Write the data out again exactly, dropping any images it holds.

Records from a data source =

━━━

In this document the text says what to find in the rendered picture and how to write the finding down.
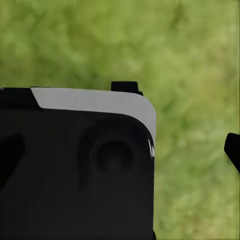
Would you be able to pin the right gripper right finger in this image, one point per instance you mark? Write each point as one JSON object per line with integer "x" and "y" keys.
{"x": 232, "y": 149}

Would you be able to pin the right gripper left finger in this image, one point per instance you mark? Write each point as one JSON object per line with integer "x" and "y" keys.
{"x": 12, "y": 149}

━━━

SOLUTION FOR THIS EXERCISE =
In this document the text says what to find in the rendered picture and how to write the finding down.
Would you be able to pin the right gripper right finger in this image, one point per instance you mark? Write each point as one JSON object per line with integer "x" and "y" keys.
{"x": 232, "y": 149}

Would you be able to pin the right gripper left finger in this image, one point per instance you mark? Write each point as one JSON object per line with integer "x" and "y" keys.
{"x": 12, "y": 149}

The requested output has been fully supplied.